This article will guide you through the different aspects like string management, string table import and language selection. The following sample application will demonstrate the usage of an Excel sheet string table and the language change during runtime.

The source code of the 'StringTable' sample (including an Excel sheet template) is installed with your Embedded Wizard Studio installation - just open the example.

Execute a WebGL version of the 'StringTable' demo

Languages

Within an Embedded Wizard project the different user languages are represented and identified by different language bricks, e.g. 'German', 'French' or 'Japanese'. During the creation of an UI object, all used resources and constants are evaluated on existing language variants, in order to realize multilingual content. 

Resources and constants can be filled with different values for each language variant. If the language is switched, the corresponding value of the language variant is loaded. It should be mentioned that an existing GUI object will not immediately change its appearance, because the language variants are checked only during the creation of an object. For those classes who should change their appearance immediately, Embedded Wizard offers the attribute Multilingual. This attribute causes Embedded Wizard to generate additional code to perform an immediate re-initialization for a new user language.

The most common language variant is the string constant. Of course, it is possible to define the language dependent content of all string constants directly within Embedded Wizard Studio - but this will be a painful work.

In order to maintain all your strings in a comfortable way, it is quite customary, to collect and store language variants of the required string within an Excel sheet during development. This makes it easy to exchange the document between the developers and the different translator offices that might be necessary.

String generation

The basic idea of the provided example is, to generate a unit file – which is nothing else than a readable text file with a certain defined syntax – from an Excel sheet, converting the sheet’s content into EmWi compatible constants thereby.

The unit 'Strings' of the provided example contains 7 string constants with multilingual values, representing the 7 days of the week.
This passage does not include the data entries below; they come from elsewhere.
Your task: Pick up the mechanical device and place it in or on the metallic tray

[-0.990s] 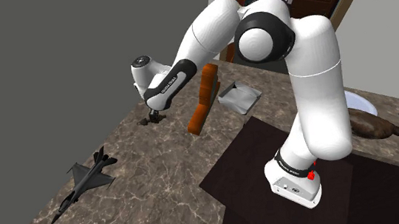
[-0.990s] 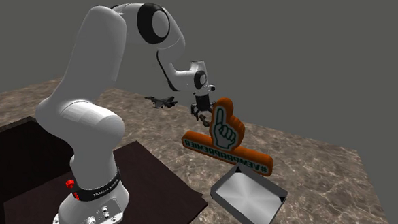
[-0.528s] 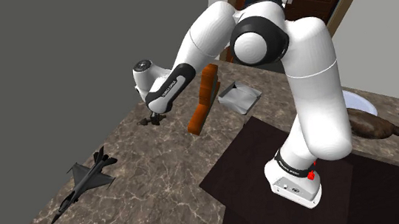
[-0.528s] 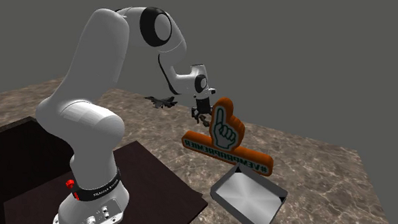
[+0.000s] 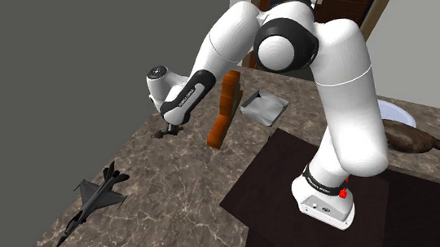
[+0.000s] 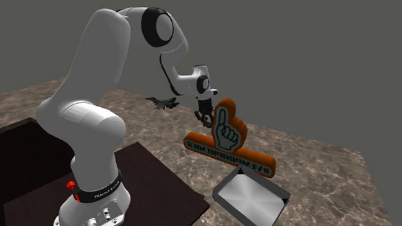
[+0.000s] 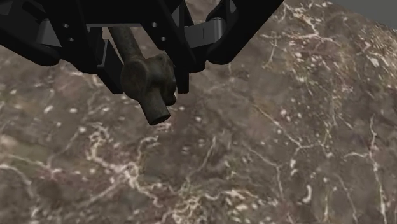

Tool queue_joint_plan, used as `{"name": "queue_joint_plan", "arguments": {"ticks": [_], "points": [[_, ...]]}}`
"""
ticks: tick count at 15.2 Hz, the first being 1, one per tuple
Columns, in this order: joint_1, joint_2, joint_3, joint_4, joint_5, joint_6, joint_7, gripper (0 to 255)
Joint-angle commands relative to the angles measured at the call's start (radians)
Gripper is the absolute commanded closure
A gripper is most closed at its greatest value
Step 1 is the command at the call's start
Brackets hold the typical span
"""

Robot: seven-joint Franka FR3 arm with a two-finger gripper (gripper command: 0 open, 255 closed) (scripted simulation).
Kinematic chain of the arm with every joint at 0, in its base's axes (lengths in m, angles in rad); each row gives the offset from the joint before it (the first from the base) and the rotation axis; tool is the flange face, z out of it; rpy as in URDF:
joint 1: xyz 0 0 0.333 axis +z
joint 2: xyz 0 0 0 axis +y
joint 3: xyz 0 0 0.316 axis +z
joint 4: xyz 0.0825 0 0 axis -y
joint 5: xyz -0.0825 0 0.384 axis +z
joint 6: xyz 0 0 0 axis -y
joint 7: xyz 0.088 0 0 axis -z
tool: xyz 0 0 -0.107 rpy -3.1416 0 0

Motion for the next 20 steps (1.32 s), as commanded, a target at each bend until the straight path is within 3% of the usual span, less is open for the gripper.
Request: {"name": "queue_joint_plan", "arguments": {"ticks": [1, 5, 20], "points": [[0.000, 0.000, 0.000, 0.000, 0.000, 0.000, 0.000, 255], [0.000, 0.000, 0.000, 0.000, 0.000, 0.000, 0.000, 255], [0.001, -0.153, 0.005, -0.010, 0.011, -0.141, -0.032, 255]]}}
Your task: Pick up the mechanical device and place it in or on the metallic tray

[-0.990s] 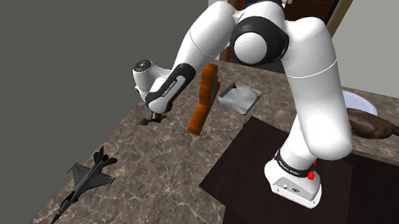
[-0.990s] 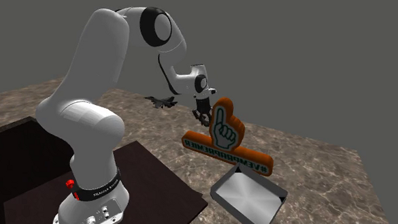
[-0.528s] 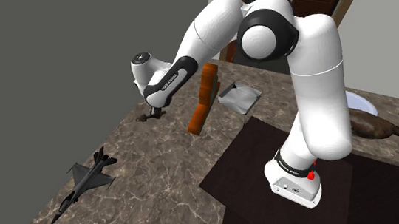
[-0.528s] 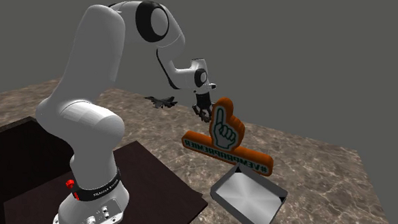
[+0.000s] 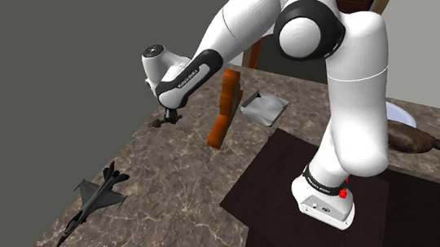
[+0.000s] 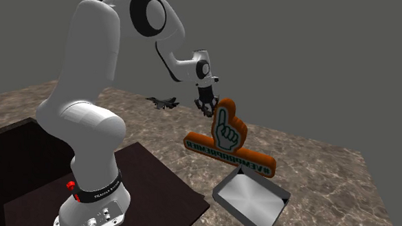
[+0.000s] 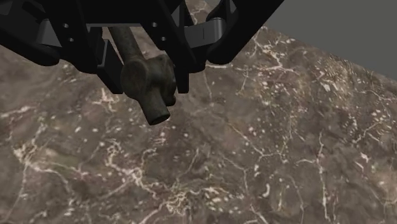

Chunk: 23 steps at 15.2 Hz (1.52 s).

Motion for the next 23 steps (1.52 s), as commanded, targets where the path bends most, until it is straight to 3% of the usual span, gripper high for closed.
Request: {"name": "queue_joint_plan", "arguments": {"ticks": [1, 8, 23], "points": [[0.000, -0.019, 0.001, 0.002, 0.002, -0.021, -0.004, 255], [0.001, -0.077, 0.002, 0.015, 0.007, -0.091, -0.019, 255], [-0.166, -0.378, -0.124, -0.420, -0.054, 0.095, -0.249, 255]]}}
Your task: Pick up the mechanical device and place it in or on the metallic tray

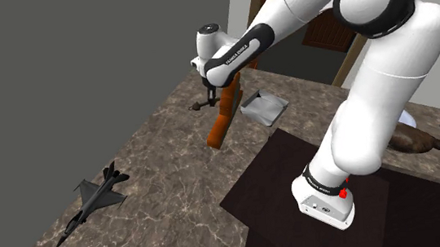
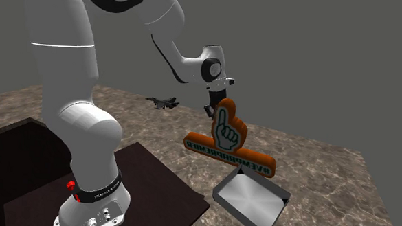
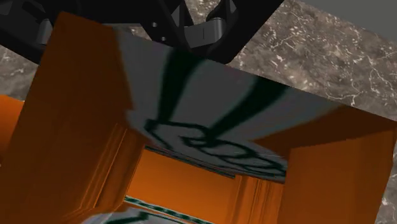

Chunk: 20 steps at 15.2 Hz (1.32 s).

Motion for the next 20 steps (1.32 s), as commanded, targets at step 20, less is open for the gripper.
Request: {"name": "queue_joint_plan", "arguments": {"ticks": [20], "points": [[-0.277, -0.177, -0.300, -0.208, -0.032, 0.130, -0.542, 255]]}}
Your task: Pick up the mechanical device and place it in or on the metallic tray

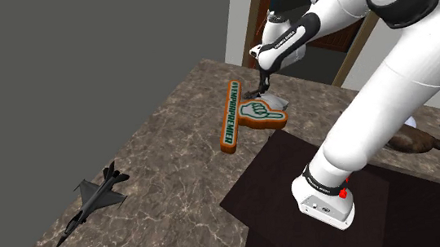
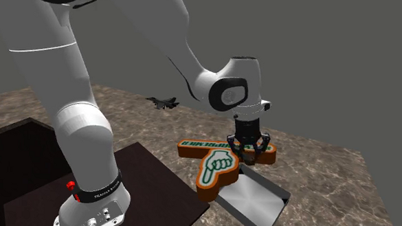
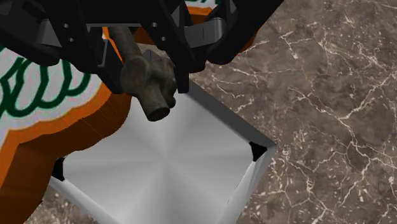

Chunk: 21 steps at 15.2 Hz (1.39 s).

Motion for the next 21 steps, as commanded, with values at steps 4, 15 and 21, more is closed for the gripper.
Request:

Additionally 9 string constants for the supported languages are present in the table, but only with the value for the Default-language.

The unit 'Strings' – or the file Strings.ewu more precisely – was generated by an Excel macro. This macro is implemented in Visual Basic Script and stored in the Excel sheet. You will find the file Strings.xls included in the project directory. 

The Excel sheet consists of two pages. The first page is 'StringTable'. It lists in the first row the language variant identifiers, in the first column the string IDs and collects all language variant values for the string IDs. At least the default language must be implemented to avoid a Chora compiler error. The default name for the generated *.ewu file is always the name of the Excel file with the extension 'ewu' e.g.: Strings.xls becomes Strings.ewu.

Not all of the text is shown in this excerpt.